= Exercise prompt =
Reproduce exactly, and only, the lines below from the one containing "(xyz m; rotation" through the one containing "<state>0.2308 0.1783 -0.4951".

[Data entries]
· · · · ·

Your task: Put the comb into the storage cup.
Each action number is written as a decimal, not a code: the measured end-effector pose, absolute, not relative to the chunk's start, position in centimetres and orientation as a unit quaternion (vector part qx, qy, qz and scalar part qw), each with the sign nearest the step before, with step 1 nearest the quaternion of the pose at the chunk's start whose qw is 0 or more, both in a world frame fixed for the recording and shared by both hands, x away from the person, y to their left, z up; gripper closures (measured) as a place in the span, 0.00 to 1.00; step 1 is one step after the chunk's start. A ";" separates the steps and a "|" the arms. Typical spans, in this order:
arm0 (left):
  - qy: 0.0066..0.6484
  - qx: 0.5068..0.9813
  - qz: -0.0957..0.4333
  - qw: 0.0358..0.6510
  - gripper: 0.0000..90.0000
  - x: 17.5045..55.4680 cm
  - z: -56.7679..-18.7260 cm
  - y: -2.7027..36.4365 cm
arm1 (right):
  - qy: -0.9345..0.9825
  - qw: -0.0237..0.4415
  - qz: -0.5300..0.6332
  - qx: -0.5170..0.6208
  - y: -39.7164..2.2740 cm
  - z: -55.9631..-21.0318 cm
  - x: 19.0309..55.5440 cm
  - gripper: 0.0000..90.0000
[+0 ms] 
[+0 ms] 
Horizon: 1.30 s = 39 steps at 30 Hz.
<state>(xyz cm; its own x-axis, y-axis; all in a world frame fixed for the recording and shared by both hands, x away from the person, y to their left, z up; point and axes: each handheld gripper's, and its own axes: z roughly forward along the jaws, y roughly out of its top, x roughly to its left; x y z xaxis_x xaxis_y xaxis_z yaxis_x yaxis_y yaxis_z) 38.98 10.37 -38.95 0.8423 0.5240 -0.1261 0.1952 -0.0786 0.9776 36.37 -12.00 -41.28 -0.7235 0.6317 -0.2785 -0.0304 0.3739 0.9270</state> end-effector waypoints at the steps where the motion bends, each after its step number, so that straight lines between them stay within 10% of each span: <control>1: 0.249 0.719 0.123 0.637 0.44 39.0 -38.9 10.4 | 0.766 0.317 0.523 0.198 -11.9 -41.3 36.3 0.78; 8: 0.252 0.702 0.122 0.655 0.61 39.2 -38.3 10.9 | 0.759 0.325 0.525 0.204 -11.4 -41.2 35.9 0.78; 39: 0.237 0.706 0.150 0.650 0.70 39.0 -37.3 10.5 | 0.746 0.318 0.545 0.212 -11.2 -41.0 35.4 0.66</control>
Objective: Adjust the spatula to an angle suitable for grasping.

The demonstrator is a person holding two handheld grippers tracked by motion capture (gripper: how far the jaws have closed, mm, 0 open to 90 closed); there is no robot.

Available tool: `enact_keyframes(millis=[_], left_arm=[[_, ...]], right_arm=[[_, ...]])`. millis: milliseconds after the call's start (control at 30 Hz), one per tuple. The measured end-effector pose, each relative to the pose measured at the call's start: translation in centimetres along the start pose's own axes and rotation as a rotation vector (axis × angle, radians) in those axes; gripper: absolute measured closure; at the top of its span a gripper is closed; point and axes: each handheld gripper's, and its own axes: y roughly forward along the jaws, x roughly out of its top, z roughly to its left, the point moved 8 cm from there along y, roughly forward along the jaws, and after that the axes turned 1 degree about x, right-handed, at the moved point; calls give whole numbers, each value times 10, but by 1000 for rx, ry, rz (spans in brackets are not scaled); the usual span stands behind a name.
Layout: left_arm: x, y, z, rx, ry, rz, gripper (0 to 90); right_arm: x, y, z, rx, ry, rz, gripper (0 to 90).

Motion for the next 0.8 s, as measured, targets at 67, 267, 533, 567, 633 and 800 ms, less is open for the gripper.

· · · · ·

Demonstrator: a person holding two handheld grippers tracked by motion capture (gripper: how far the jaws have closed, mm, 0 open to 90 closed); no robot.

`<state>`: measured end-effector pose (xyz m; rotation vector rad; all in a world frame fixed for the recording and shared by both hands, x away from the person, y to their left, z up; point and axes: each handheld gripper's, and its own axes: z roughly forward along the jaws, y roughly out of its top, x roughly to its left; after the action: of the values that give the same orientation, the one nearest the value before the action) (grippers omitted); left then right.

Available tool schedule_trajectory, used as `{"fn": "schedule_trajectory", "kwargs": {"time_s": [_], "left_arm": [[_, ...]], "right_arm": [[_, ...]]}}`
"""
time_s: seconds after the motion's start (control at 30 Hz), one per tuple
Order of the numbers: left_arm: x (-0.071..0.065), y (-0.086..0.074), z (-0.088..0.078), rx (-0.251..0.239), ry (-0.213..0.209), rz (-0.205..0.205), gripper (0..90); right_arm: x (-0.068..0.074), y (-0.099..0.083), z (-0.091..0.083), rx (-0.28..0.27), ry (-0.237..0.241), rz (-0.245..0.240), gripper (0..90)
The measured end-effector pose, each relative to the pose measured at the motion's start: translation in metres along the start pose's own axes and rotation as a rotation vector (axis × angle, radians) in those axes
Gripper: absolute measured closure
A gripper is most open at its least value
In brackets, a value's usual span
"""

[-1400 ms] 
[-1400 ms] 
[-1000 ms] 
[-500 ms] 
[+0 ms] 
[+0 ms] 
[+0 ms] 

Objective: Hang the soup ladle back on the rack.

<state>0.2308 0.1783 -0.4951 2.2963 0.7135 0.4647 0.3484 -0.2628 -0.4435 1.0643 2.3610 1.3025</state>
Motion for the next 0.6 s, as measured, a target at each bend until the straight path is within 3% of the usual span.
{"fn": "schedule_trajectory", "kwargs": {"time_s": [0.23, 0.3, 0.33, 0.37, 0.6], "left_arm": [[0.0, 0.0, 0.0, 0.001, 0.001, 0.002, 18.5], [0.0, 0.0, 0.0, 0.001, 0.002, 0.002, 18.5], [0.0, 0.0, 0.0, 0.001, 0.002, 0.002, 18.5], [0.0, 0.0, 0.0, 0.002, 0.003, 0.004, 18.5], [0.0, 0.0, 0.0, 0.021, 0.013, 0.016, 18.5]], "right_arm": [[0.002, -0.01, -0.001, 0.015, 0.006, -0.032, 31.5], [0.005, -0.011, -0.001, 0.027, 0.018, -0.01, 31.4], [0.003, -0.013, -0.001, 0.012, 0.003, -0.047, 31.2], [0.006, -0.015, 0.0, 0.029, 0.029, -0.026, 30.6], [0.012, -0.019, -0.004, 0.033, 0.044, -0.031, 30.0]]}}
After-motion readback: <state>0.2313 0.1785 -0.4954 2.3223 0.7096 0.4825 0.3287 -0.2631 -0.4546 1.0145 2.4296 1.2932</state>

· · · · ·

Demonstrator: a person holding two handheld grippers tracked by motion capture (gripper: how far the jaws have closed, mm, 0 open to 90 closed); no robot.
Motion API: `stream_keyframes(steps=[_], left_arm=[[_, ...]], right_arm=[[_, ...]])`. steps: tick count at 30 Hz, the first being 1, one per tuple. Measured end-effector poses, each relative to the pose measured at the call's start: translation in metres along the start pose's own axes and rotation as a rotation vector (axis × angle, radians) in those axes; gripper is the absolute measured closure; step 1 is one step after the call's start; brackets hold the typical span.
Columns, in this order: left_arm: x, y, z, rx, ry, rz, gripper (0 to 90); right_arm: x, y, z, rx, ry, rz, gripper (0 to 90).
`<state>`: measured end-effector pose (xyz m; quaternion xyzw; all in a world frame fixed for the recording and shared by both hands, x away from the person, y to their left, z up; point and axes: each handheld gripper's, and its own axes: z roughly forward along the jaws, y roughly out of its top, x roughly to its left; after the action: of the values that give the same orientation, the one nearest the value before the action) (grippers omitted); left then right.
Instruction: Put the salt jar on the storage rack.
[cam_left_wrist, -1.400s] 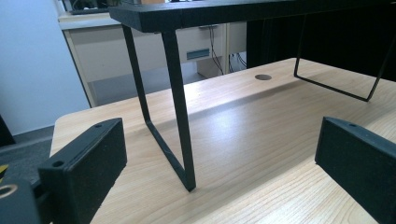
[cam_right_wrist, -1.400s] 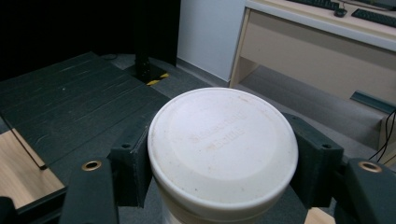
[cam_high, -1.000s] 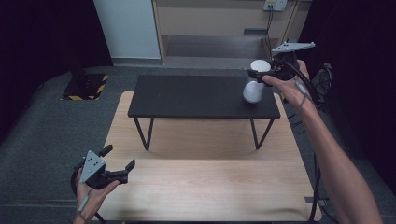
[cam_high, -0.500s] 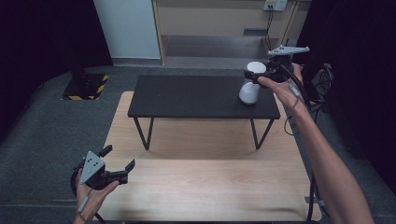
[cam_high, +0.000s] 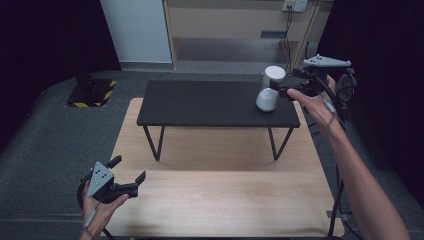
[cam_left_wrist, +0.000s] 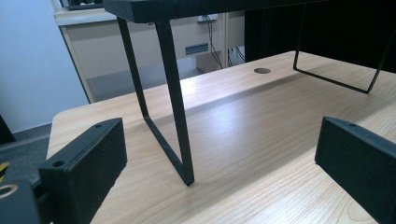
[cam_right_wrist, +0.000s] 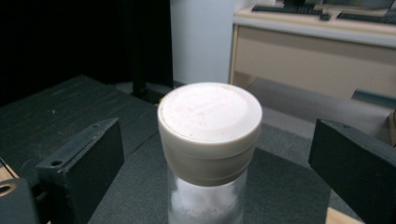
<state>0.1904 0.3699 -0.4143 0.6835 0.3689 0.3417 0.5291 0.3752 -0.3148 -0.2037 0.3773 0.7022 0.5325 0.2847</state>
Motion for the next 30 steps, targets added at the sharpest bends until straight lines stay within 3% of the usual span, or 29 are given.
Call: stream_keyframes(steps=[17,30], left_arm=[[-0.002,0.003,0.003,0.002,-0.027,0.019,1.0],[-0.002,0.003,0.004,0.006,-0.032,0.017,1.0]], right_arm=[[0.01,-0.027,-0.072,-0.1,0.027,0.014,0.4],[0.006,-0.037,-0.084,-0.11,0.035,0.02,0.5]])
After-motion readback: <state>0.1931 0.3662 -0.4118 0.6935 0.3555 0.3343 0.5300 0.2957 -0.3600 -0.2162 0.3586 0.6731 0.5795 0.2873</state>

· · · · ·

= Answer below =
`<state>`: measured end-effector pose (xyz m; rotation vector rad; all in a world frame fixed for the recording and shared by both hands, x away from the person, y to their left, z up; point and axes: each handheld gripper's, and its own axes: z roughly forward along the jaws, y roughly out of its top, x roughly to its left; after the action: of the values that give the same orientation, the one nearest the value before the action) (grippers omitted); left then right.

Available tool schedule_trajectory, used as `{"fn": "schedule_trajectory", "kwargs": {"time_s": [_], "left_arm": [[_, ...]], "right_arm": [[_, ...]]}}`
"""
time_s: seconds after the motion's start (control at 30 Hz), one per tuple
Order of the numbers: left_arm: x (-0.071..0.065), y (-0.086..0.074), z (-0.088..0.078), rx (-0.251..0.239), ry (-0.213..0.209), rz (-0.205..0.205), gripper (0..90); right_arm: x (-0.068..0.074), y (-0.099..0.083), z (-0.091..0.083), rx (-0.28..0.27), ry (-0.237..0.241), rz (-0.245..0.240), gripper (0..90)
The measured end-effector pose, each relative to the pose measured at the motion's start: translation in metres along the start pose's own axes and rotation as a rotation vector (axis × angle, radians) in those axes
Gripper: absolute measured closure
A gripper is most open at its least value
In brackets, a value's usual span
"""

[-1400 ms] 
[-1400 ms] 
[-1000 ms] 
[-500 ms] 
[+0 ms] 
[+0 ms] 
[+0 ms] 

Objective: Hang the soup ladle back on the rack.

<state>0.2308 0.1783 -0.4951 2.2963 0.7135 0.4647 0.3484 -0.2628 -0.4435 1.0643 2.3610 1.3025</state>

The exercise has been answered completely.